Cette chose a été vue mille fois dans l’horrible guerre. D’agréables poètes en ont profité pour augmenter leur bagage de quelques alexandrins laxatifs dont les vierges des pharmaciens et les épouses des notaires se sont émues jusqu’à l’effusion des pleurs.

En d’autres termes, elle est devenue aussi banale que l’omnibus, ressassée non moins que la lune, insupportable et désobligeante comme la vérité du Bon Dieu.

Et pourtant, je crois bien qu’il me serait impossible désormais de sentir aussi fortement quoi que ce soit ou de rencontrer un objet qui dégageât — pour moi seul, peut-être — une aussi démontante horreur.

Mais il fallait à la scène affreusement simple qu’on va lire le décor surnaturel de la Déroute. Il fallait surtout l’âme hospitalière que les médiocres eux-mêmes ont encore à vingt-cinq ans et la porte ouverte à deux battants d’un très jeune cœur.
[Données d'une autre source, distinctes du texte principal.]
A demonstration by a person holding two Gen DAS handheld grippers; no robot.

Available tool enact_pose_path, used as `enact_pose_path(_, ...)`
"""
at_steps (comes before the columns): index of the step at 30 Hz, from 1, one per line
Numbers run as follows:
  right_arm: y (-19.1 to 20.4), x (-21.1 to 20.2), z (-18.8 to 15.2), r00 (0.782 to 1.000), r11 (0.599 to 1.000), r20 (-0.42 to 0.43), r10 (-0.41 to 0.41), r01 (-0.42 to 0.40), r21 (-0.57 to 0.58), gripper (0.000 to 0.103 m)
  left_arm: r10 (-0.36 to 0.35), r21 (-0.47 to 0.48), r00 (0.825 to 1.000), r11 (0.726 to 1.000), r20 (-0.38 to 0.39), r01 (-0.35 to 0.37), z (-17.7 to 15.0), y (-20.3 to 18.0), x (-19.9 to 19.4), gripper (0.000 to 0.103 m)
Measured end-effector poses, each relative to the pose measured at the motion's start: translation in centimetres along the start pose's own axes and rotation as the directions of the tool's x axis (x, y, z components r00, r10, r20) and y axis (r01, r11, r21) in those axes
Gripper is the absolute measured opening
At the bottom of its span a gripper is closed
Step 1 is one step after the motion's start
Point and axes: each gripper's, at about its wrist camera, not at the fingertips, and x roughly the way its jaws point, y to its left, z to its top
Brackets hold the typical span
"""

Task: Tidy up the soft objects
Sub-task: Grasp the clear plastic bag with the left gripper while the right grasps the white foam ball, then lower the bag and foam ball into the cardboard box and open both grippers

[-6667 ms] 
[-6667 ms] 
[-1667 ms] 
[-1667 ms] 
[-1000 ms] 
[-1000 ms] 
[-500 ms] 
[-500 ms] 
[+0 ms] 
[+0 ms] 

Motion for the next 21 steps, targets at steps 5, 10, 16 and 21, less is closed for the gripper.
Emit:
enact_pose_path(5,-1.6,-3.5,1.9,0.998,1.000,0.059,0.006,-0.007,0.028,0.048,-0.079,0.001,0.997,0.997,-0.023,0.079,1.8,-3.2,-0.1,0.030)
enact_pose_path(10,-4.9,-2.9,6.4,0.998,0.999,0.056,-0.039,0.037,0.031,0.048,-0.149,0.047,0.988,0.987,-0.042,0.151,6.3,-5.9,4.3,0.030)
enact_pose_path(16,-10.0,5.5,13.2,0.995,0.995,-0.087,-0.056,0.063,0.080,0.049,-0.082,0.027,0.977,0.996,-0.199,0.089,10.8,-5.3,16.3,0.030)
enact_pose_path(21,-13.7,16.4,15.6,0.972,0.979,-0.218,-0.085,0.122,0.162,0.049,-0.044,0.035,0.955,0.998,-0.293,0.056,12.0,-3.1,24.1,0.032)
Voilà bientôt le quart d’un siècle que s’est évanouie cette immense fumée des batailles et des incendies, et que le sol de notre France généreuse a cessé de trembler sous les pas d’un million de soldats en marche. Une génération nouvelle est sortie de toutes les nuits amoureuses de cette année qui fut appelée terrible, et cette génération n’a pas entendu l’énorme tocsin des agonies et des désespoirs d’alors.

Les nouveaux hommes savent à peine, historiquement, que la patrie fut saignante et profondément affligée vers le temps qu’on les enfanta. Comment pourraient-ils deviner ou comprendre l’excessive humiliation de tout un grand peuple aussi bêtement vaincu, et l’exorbitance infinie de ce tourment qui faisait écrire à une femme d’un cœur très simple cette forte et catégorique déclaration que je lus un jour dans l’intérieur de la trajectoire des boulets allemands :

« Mon cher enfant, vous êtes cinq de mes fils devant l’ennemi. Eh bien, je me consolerais plus facilement de votre mort que de l’abaissement et de la honte de notre patrie… »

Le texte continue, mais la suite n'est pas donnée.